Glossary

Data Minimization

Definition

Data minimization is the principle that organizations should collect, process, and retain only the personal and sensitive data that is necessary for a specified, legitimate purpose — and no more. It is a foundational principle of modern data privacy regulation and an increasingly important data security practice: unnecessary data is unnecessary risk.

The principle applies across the full data lifecycle — collecting only what is needed at the point of collection, retaining data only for as long as it serves its original purpose, deleting or anonymizing data when that purpose has been fulfilled, and avoiding the accumulation of data 'just in case' it might be useful later.

Regulatory basis

Data minimization is explicitly required by GDPR (Article 5(1)(c)), which mandates that personal data be 'adequate, relevant and limited to what is necessary in relation to the purposes for which they are processed.' CCPA, HIPAA, and Brazil's LGPD contain similar requirements under different terminology. The EU AI Act extends data minimization requirements specifically to AI training data — organizations must ensure that only data necessary for the system's purpose is used to train high-risk AI systems, with documentation to demonstrate this.

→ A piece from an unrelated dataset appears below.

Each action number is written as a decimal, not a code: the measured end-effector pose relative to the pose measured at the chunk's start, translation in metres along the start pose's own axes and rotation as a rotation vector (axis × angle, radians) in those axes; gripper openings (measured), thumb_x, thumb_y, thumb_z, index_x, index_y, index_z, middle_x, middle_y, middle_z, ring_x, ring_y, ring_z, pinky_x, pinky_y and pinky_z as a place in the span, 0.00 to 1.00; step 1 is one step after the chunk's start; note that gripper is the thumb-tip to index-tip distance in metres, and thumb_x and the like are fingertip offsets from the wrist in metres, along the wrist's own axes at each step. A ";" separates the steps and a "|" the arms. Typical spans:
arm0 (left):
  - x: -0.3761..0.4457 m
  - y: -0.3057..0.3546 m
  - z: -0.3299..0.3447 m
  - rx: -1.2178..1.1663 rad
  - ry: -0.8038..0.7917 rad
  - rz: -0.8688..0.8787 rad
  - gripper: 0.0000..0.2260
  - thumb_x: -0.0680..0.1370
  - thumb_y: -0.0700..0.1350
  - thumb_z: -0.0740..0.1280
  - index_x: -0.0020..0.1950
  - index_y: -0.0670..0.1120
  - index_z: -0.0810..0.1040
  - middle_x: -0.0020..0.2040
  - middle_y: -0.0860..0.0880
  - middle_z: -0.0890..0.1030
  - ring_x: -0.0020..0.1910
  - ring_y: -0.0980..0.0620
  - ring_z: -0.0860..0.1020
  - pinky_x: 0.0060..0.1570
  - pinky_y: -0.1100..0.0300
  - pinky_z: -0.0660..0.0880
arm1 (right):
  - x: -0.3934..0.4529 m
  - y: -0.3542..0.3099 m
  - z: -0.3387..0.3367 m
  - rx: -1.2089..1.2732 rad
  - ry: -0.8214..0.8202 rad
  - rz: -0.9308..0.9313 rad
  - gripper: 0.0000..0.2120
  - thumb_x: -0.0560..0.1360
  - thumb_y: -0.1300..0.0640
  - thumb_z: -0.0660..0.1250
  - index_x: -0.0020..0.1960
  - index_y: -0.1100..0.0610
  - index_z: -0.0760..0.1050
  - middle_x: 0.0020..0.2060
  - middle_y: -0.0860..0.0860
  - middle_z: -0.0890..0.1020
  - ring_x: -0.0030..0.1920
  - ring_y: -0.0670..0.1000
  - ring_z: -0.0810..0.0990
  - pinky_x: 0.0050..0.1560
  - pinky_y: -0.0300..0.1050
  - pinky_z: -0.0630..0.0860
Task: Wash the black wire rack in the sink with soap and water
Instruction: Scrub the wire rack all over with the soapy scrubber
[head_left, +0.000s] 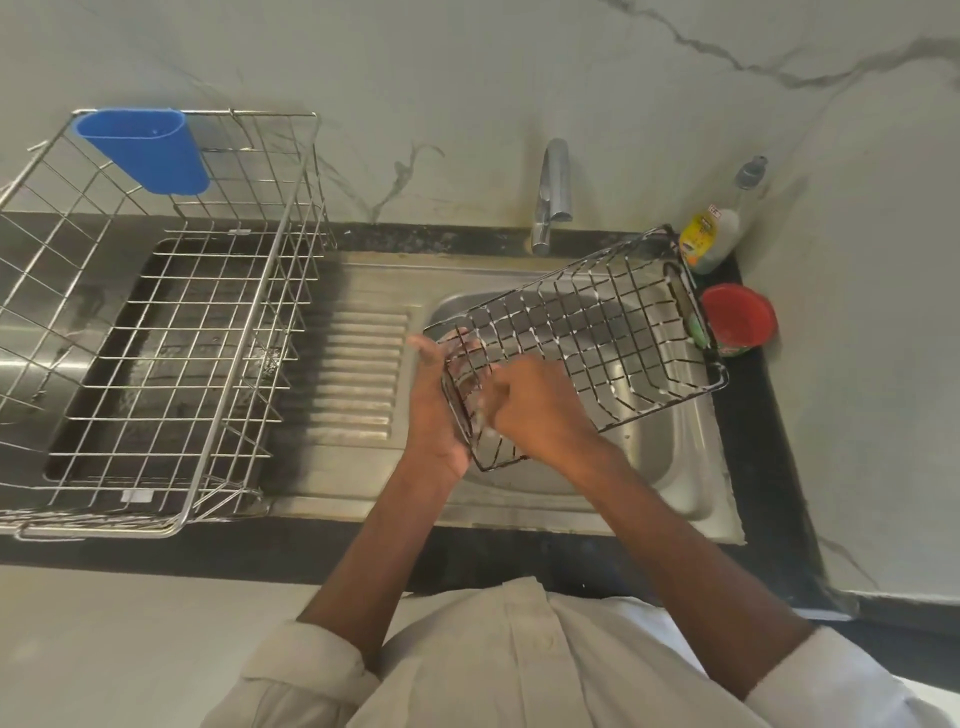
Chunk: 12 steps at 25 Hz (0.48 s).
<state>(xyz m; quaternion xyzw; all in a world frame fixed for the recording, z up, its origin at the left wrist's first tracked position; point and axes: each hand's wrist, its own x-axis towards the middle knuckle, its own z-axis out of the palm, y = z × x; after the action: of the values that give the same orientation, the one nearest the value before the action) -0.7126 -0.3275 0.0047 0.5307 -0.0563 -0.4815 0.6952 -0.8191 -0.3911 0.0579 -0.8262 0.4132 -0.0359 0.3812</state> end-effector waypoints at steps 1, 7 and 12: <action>-0.001 0.000 0.003 0.049 0.007 0.038 0.56 0.61 0.84 0.68 0.73 0.42 0.78 0.55 0.48 0.86 0.47 0.50 0.85 0.44 0.55 0.81 | 0.010 0.000 0.002 -0.053 0.049 -0.012 0.07 0.75 0.65 0.75 0.41 0.55 0.85 0.39 0.49 0.86 0.40 0.47 0.85 0.47 0.45 0.84; 0.007 0.007 0.006 0.065 -0.043 0.164 0.51 0.64 0.80 0.72 0.72 0.41 0.79 0.68 0.41 0.83 0.61 0.37 0.83 0.59 0.42 0.82 | 0.001 0.000 -0.007 0.169 -0.174 0.034 0.06 0.70 0.66 0.79 0.41 0.56 0.87 0.37 0.49 0.88 0.41 0.43 0.86 0.43 0.31 0.78; 0.009 0.009 0.008 0.096 -0.036 0.179 0.55 0.64 0.81 0.70 0.75 0.41 0.76 0.68 0.42 0.84 0.62 0.40 0.84 0.67 0.42 0.79 | 0.020 0.001 0.004 -0.210 0.078 -0.038 0.07 0.74 0.64 0.75 0.47 0.52 0.87 0.45 0.50 0.87 0.47 0.50 0.85 0.53 0.46 0.82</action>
<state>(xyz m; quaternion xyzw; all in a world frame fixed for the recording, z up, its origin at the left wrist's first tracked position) -0.7075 -0.3401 0.0113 0.5476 -0.1392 -0.4237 0.7080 -0.8048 -0.4028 0.0493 -0.8673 0.4136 -0.0320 0.2753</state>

Data minimization as a security practice

Beyond compliance, data minimization is a direct security risk reducer. Every data store that shouldn't exist is a data store that cannot be breached, exfiltrated, or exposed. Data sprawl — the accumulation of redundant, obsolete, and trivial (ROT) data across cloud environments — directly increases the blast radius of any security incident. Organizations that enforce data minimization have smaller attack surfaces, lower breach costs, faster incident response, and simpler compliance postures.

ROT data is the most common data minimization failure in cloud environments: test copies of production databases that were never deleted, old backups that have outlived their retention period, ETL intermediaries left in place after a pipeline was redesigned, API integration data that accumulated in S3 buckets after a vendor contract ended. Each represents sensitive data creating risk without providing business value.

Implementing data minimization with DSPM

Manual data minimization at cloud scale is not operationally feasible. The volumes of data involved and the rate at which new data is created and copied across cloud environments require automated discovery and classification to identify what exists, automated retention policy enforcement to flag data past its retention period, and continuous monitoring to prevent new unnecessary accumulation.

DSPM platforms enable data minimization by discovering all data stores including shadow data, classifying content by type and sensitivity, identifying stores containing data past retention periods or without current business purpose, and surfacing prioritized remediation recommendations. Sentra customers regularly discover and safely delete hundreds of terabytes of ROT data in the first weeks of deployment — reducing both cloud storage costs and security risk simultaneously.